Miramar Beach Strength and Conditioning – Crossfit
Warm-up
12:00 Cap
2 Sets, for Quality
9/7 Calorie Echo Bike
10 Alternating Cossack Squats
20 Bear Plank Shoulder Taps
20 second Extended Reverse Plank Bridge Hold
10 Alternating Dead-Bugs
10/10 Quadruped Thoracic Rotations
10 Alternating Bird-Dogs
Back Squat
E3MOM x 5 Sets (15:00)
4 Reps
@80% of your 1rm Back Squat
Extra Instructions:
This may help, think more about driving through your heels. As you ascend from the squat, push through your heels while maintaining balance. This helps engage your glutes and hamstrings, promoting proper biomechanics and generating power.
Metcon (AMRAP – Rounds and Reps)
3 SETS
4:00 ON/ 2:00 REST
Buy-In:
1k/0.8k Echo Bike
*In remaining time, AMRAP
6 Burpee to Bar
9 Toe to Bar
12 Wall Balls 20/14lb
Score: Total Rounds/ Reps
Focus today is aerobic capacity and muscular endurance, specifically targeting midline conditioning.

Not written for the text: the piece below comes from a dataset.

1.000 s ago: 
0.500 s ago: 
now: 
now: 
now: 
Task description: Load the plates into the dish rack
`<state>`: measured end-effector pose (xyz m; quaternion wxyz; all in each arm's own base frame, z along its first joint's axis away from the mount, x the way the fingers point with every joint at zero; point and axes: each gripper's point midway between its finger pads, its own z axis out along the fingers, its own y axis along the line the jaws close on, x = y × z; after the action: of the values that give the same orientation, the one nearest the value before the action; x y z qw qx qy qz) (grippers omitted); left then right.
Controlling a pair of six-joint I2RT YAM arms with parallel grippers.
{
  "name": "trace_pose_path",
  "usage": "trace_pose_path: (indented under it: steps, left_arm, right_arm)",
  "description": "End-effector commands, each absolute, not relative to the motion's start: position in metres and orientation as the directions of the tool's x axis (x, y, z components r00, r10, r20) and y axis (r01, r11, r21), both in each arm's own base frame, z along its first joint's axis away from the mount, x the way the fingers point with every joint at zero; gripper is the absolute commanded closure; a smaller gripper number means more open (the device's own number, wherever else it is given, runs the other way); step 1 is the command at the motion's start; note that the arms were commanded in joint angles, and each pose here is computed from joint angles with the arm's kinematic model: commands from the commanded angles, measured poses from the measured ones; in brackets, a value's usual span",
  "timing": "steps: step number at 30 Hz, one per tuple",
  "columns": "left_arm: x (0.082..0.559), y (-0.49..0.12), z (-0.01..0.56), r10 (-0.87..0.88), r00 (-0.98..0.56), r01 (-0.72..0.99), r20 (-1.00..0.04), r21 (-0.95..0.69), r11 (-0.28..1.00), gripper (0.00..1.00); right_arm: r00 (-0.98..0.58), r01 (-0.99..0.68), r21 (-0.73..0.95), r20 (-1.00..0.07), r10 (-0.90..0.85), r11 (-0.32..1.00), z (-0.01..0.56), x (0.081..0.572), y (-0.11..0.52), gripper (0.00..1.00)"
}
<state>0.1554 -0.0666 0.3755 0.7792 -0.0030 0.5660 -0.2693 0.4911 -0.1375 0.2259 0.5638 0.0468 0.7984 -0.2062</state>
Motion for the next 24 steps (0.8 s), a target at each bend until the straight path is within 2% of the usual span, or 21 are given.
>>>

Primary Objective : Complete 2+ Rounds of the triplet within each set
Secondary Objectiv e: Complete the Bike in 1:45 or less
Stimulus: V02 Max / Muscular Endurance / Midline
Beginner:
0.8/0.6k Bke
Burpee
Strict Knee Raises
Wall Balls 14/10
Fitness:
0.8/0.6k Bke
Burpee to bar
Knees to elbows
Wall Balls 20/14
Performance:
As Written
Elite:
Wall Ball 30/20
Recovery
1:00/1:00 Couch Stretch
1:00/1:00 Single Leg Forward Fold
1:00 Updog Pose
1:00 Seated Straddle Stretch
1:00 Saddle Pose
Optional Accessories
4-5 Sets, For load
8/8 Dual KB Front Rack Bulgarian Split Squats
5-7 Weighted Strict Pull-Ups
Rowing Conditioning
3 Sets
5 Rounds (2000m Straight)
250m @ 2k Pace
150m @ 5k +7sec/500m
Rest 3:00 minutes between sets
Primary Objective: the 250m @ 2k Pace
Secondary Objective: Holding the “Recovery” Paces within the undulating 2k
Stimulus: Threshold Capacity / 5k Row Development
Weightlifting
Squat Snatch
Part A.
4 Sets:
1 Power Snatch
1 Snatch Balance
1 Overhead Squat
Starting @ 40% of your 1rm Snatch and each round increasing load.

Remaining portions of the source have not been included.